Rechtspraak
Feiten
Werknemer is op 3 oktober 2022 in dienst getreden van werkgever in de functie van machinist grondwerker tegen een salaris van € 2.647,92 per maand (exclusief vakantiegeld). In de arbeidsovereenkomst is bepaald dat de overeenkomst is aangaan voor de duur van een project en is een proeftijd van twee maanden overeengekomen. Bij e-mail van 10 november 2022 stuurt werkgever aan werknemer een ontslagbrief. In deze ontslagbrief, gedateerd op 25 oktober 2022, staat – kort samengevat – dat aan werknemer op 24 oktober 2022 is medegedeeld dat hij naar mening van werkgever niet aan de functie-eisen voldoet en dat daarom is besloten om het dienstverband per die dag en binnen de overeengekomen proeftijd te beëindigen. Werknemer verzoekt onder meer vernietiging van de opzegging en betaling van het (achterstallig) loon, vermeerderd met de wettelijke verhoging en wettelijke rente. Volgens werknemer is niet rechtsgeldig opgezegd, nu uit de van toepassing zijnde cao ‘Bouw & Infra’ die op 2 september 2021 algemeen verbindend is verklaard, volgt dat geen proeftijd kan worden overeengekomen bij een contract voor de duur van een bepaald traject. Daarnaast is de overeengekomen proeftijd nietig op grond van de wet. Werkgever voert verweer en stelt dat werknemer (meermaals) schade heeft gereden met de bedrijfswagen en ook ten onrechte privé heeft gereden en/of getankt, terwijl dit niet mocht.
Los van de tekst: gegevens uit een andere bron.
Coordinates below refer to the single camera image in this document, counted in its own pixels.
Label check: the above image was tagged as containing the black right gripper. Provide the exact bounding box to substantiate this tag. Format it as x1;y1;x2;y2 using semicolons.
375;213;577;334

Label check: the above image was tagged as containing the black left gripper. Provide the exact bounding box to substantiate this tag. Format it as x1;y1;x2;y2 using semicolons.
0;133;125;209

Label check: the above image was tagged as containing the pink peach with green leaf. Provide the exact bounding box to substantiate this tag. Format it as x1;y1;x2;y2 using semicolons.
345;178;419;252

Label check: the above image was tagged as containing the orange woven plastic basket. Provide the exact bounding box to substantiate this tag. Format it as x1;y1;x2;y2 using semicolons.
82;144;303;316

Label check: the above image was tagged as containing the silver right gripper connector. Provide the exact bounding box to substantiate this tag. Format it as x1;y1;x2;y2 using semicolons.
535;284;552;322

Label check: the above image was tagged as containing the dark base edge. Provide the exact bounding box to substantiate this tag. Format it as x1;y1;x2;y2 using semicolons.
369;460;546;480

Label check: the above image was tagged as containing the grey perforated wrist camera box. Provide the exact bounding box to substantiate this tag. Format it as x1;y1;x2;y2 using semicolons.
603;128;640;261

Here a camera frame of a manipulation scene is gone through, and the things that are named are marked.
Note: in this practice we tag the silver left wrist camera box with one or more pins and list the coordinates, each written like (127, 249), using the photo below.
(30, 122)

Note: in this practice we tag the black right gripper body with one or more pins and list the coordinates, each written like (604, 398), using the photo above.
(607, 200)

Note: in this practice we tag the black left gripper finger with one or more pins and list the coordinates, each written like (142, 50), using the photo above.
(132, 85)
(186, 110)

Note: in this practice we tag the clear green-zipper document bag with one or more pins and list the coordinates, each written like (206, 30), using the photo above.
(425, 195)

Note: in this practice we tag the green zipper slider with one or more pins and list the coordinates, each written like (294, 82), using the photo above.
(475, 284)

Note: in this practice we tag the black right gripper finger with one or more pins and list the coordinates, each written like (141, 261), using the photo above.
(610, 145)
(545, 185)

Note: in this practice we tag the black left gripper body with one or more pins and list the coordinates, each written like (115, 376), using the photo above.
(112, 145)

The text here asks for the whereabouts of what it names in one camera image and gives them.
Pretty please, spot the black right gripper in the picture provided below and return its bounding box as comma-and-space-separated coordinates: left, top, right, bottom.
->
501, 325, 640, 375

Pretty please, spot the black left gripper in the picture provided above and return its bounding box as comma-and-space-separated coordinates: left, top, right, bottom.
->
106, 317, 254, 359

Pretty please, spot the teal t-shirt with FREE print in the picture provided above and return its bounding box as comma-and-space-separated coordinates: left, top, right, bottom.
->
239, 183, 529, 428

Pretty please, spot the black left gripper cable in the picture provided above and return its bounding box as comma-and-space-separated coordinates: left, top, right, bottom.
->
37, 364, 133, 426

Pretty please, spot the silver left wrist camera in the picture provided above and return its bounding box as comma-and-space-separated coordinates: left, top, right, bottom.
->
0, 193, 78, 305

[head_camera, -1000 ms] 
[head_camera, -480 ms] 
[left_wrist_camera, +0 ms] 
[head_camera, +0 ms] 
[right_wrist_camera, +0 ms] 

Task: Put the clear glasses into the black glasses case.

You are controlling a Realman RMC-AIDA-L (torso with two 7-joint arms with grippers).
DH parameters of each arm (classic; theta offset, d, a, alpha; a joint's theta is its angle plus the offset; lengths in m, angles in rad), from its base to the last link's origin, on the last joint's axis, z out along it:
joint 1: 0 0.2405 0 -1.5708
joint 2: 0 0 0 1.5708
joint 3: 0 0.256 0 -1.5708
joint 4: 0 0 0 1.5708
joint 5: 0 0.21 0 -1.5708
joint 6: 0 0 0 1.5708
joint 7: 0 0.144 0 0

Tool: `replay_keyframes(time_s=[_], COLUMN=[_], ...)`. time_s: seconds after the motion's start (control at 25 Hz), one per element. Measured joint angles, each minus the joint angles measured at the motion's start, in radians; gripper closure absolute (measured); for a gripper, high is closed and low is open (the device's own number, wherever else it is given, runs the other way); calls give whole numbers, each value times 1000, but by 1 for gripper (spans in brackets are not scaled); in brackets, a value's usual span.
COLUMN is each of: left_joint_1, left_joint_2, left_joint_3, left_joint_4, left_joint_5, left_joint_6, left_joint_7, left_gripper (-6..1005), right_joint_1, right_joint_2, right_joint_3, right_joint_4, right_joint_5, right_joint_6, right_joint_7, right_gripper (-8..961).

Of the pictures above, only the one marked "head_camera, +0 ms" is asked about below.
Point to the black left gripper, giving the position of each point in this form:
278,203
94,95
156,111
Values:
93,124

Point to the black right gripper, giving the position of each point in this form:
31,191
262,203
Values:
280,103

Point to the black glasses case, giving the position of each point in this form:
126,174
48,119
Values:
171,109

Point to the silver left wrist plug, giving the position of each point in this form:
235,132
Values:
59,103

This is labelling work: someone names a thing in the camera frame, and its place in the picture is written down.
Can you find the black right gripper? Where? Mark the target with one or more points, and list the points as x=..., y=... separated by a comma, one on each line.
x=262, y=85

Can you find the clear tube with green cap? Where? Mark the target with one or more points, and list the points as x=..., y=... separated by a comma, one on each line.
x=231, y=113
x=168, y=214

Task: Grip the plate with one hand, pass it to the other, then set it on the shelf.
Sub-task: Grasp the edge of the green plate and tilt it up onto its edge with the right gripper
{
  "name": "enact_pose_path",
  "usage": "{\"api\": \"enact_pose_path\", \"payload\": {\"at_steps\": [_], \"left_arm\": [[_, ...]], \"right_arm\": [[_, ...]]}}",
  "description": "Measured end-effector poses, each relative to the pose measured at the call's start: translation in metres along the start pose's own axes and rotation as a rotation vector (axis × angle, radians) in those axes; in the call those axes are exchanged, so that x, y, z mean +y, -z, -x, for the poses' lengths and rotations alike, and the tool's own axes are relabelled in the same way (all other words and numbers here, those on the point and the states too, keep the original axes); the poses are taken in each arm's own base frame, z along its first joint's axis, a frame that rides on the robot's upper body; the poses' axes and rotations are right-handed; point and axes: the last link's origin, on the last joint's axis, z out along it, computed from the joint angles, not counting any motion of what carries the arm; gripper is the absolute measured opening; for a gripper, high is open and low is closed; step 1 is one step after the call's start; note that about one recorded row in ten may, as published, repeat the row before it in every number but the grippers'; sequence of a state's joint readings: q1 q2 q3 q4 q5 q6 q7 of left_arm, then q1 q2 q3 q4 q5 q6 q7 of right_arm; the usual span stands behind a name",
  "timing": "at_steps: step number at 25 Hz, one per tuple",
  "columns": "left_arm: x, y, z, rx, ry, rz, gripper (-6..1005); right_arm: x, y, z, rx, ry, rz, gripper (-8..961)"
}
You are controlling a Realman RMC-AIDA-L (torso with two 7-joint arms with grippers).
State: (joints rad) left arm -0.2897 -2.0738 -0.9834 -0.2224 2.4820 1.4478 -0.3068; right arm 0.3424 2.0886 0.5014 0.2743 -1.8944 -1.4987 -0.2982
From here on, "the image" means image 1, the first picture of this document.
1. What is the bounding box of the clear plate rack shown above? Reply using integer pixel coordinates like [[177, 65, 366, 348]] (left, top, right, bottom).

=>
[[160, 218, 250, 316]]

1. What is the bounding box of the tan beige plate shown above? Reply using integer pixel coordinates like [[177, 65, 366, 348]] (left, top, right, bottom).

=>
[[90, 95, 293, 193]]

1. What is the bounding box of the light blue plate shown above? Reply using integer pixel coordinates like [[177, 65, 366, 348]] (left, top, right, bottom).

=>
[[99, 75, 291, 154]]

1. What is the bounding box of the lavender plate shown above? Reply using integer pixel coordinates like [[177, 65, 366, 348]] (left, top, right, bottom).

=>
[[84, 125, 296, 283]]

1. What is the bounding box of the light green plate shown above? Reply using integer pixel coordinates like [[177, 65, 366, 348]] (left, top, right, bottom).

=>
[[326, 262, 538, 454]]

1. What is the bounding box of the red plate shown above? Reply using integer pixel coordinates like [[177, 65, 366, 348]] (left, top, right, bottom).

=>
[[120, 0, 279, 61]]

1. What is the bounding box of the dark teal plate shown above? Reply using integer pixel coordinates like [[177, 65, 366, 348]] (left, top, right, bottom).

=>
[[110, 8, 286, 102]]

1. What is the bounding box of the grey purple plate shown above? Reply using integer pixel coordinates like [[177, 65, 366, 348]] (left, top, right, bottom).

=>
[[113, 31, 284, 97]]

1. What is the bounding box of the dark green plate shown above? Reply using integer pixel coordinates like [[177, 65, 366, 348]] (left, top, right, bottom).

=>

Werkgever erkent nog een maandsalaris aan werknemer verschuldigd te zijn, maar wenst de door hem geleden schade te verrekenen met dit maandloon.
Oordeel
De kantonrechter is van oordeel dat de arbeidsovereenkomst niet rechtsgeldig is opgezegd en overweegt daartoe als volgt. De wet bepaalt dat de proeftijd bij een contract voor bepaalde tijd zonder einddatum gesteld op een kalenderdatum, slechts mogelijk is voor de duur van één maand. Indien partijen een onjuiste duur zijn overeengekomen, leidt dit tot nietigheid van het proeftijdbeding. Verder is gesteld noch gebleken dat een andere wijze van rechtsgeldige opzegging heeft plaatsgevonden. De opzegging zal daarom worden vernietigd. Dit brengt met zich dat ook de overige verzoeken toewijsbaar zijn. Werknemer is door de vernietiging van de opzegging immers nog steeds in dienst van werkgever en het salaris moet worden doorbetaald totdat een rechtsgeldige beëindiging van de arbeidsovereenkomst heeft plaatsgevonden. Gelet op de omstandigheid dat werknemer vanaf medio december inkomsten uit ander werk heeft verworven en daarmee zijn inkomensverlies enigszins heeft kunnen compenseren, acht de kantonrechter het billijk over het achterstallig loon een wettelijke verhoging van 5% toe te kennen. Het verzoek van werkgever om de door hem geleden schade aan de bedrijfswagen te verrekenen met het achterstallig loon wordt gepasseerd. Het verzoek en de door werkgever geleden schade zijn niet onderbouwd en zijn bovendien door werknemer ter zitting weersproken. Daarnaast is niet gebleken van opzet of bewuste roekeloosheid van werknemer. Werkgever wordt tot slot veroordeeld tot het aanmelden en afdragen van premies/bedragen aan het pensioenfonds (bpfBouw).